Peut-on remettre en cause une vente en viager après le décès ? La réponse choc
Peut-on contester une vente en viager après un décès ? La justice répond
La vente en viager est une option patrimoniale choisie par certains propriétaires souhaitant compléter leurs revenus tout en conservant, dans le cas d’un viager occupé, le droit d’habiter leur logement. Lors de la signature, l’acheteur verse un bouquet et s’engage à payer une rente viagère jusqu’au décès du vendeur. Ce système repose sur une incertitude essentielle : la date du décès du vendeur. C’est cette notion d’aléa qui a été au centre d’une affaire récemment jugée par la Cour de cassation.
Dans cette affaire, une vendeuse atteinte d’un cancer avancé est décédée seulement sept mois après avoir vendu sa maison en viager. L’État puis ses héritiers ont demandé l’annulation de la vente. En juillet 2025, la Cour de cassation a rendu un arrêt précisant dans quelles conditions un tel contrat peut être contesté.
Dans quels cas une vente en viager peut-elle être contestée ?
L’aléa, condition essentielle de la validité du contrat
Le contrat de vente en viager repose avant tout sur l’existence d’un aléa, c’est-à-dire une incertitude réelle concernant la durée de vie du vendeur. Ce principe garantit l’équilibre du contrat. Si le vendeur vit longtemps, l’acheteur peut verser une rente plus élevée que la valeur du bien. À l’inverse, un décès rapide peut rendre la transaction avantageuse pour l’acheteur. Cette incertitude distingue le viager d’une vente classique et en assure la validité juridique.
Une maladie grave ne suffit pas à faire annuler la vente
Il est courant de penser qu’une maladie grave peut annuler un contrat de vente en viager. Cependant, la Cour de cassation rappelle que ce seul fait ne suffit pas. Dans l’affaire en question, la vendeuse souffrait d’un cancer de stade IV au moment de la signature. La Cour précise qu’une pathologie sévère ne remet en cause l’aléa que si le décès est certain et imminent lors de la conclusion du contrat. Autrement dit, il faut prouver que les parties savaient que le décès surviendrait à très court terme.
Les héritiers peuvent agir sous certaines conditions
Après un décès, les héritiers ont la possibilité de demander l’annulation d’un viager. Ils doivent toutefois fournir des preuves solides montrant que le contrat manquait d’aléa dès le départ ou qu’il y avait fraude, dol ou autre cause de nullité. Si la succession est vacante, comme dans cette affaire, l’État peut également intervenir pour défendre les intérêts patrimoniaux.
Ce que dit la récente décision de la Cour de cassation
La Cour de cassation rappelle les exigences de preuve
Dans son arrêt de juillet 2025, la Cour de cassation n’a pas validé définitivement la vente. Elle a indiqué que la cour d’appel n’avait pas suffisamment motivé sa décision d’annulation. Les juges avaient seulement considéré que les chances de survie de la vendeuse à cinq ans étaient faibles. La Cour suprême a rappelé que ce seul argument était insuffisant. Il faut prouver qu’au moment précis de la signature, le décès était non seulement prévisible, mais aussi certain et imminent, ce qui n’avait pas été démontré.
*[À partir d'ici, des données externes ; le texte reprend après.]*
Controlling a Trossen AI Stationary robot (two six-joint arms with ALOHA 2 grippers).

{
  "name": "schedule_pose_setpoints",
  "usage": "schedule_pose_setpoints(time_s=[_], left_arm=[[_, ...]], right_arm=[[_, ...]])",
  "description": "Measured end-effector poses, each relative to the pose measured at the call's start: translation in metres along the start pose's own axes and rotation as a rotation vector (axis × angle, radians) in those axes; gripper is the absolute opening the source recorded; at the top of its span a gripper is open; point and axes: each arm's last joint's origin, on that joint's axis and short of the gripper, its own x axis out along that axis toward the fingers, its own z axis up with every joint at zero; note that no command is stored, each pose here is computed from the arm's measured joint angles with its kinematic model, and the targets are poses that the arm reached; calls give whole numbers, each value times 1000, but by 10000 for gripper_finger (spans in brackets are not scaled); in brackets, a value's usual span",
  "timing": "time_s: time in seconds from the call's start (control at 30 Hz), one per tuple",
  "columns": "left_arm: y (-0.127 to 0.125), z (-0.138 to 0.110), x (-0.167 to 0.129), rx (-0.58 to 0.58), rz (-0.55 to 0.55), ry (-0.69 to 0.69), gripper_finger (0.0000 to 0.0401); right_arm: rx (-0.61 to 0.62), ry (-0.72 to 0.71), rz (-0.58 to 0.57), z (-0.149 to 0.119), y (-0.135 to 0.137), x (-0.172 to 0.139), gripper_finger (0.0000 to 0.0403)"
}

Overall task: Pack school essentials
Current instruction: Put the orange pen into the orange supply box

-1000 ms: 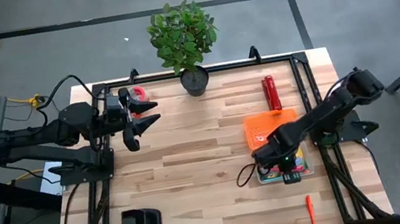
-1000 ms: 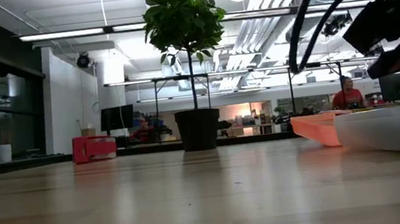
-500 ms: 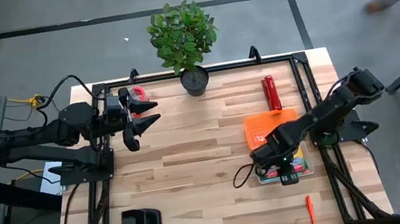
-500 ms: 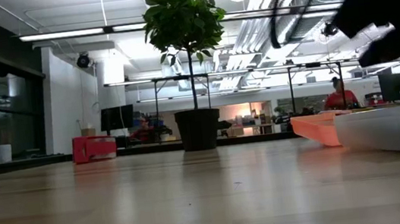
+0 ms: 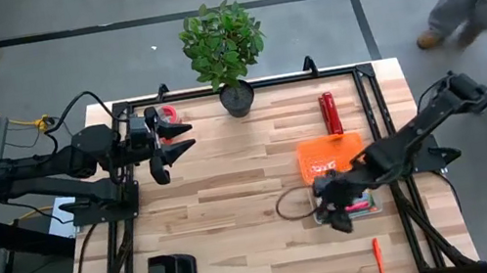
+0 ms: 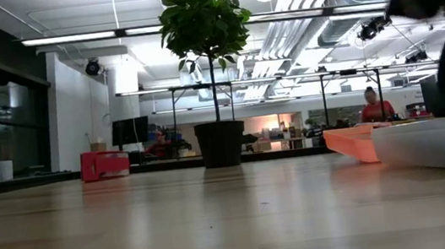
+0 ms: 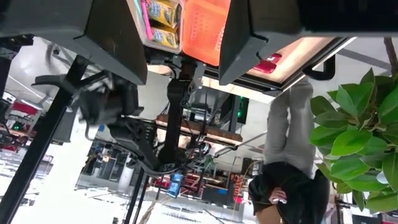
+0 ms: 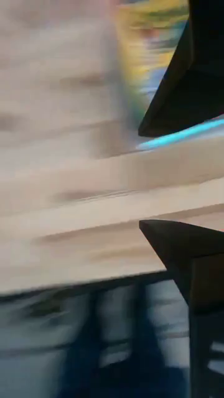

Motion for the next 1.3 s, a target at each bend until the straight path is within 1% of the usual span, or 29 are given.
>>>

Une nouvelle audience à prévoir
Ce n’est pas la première fois cette année que la justice se prononce sur l’annulation d’une vente immobilière en viager. Toutefois, la Cour de cassation ne tranche pas définitivement le litige dans cette affaire. Elle renvoie l’affaire devant une nouvelle cour d’appel, qui devra réexaminer tous les éléments médicaux et juridiques. La cour pourra, si nécessaire, prononcer une nouvelle annulation, en motivant mieux sa décision. Cette procédure montre le contrôle exercé par la Cour de cassation, qui veille à la bonne application du droit sans réexaminer directement les faits.
Les précautions à prendre pour acheteurs et vendeurs
Cette décision souligne l’importance de sécuriser juridiquement toute vente en viager. Les professionnels recommandent de vérifier soigneusement l’existence de l’aléa avant la signature, notamment si le vendeur souffre d’une pathologie connue. Sans porter atteinte au secret médical, il est possible de communiquer volontairement certaines informations de santé pour démontrer que le décès n’est pas imminent. La présence d’un notaire ou, si besoin, d’un avocat spécialisé, permet également de limiter les risques de contentieux et de protéger les intérêts des deux parties.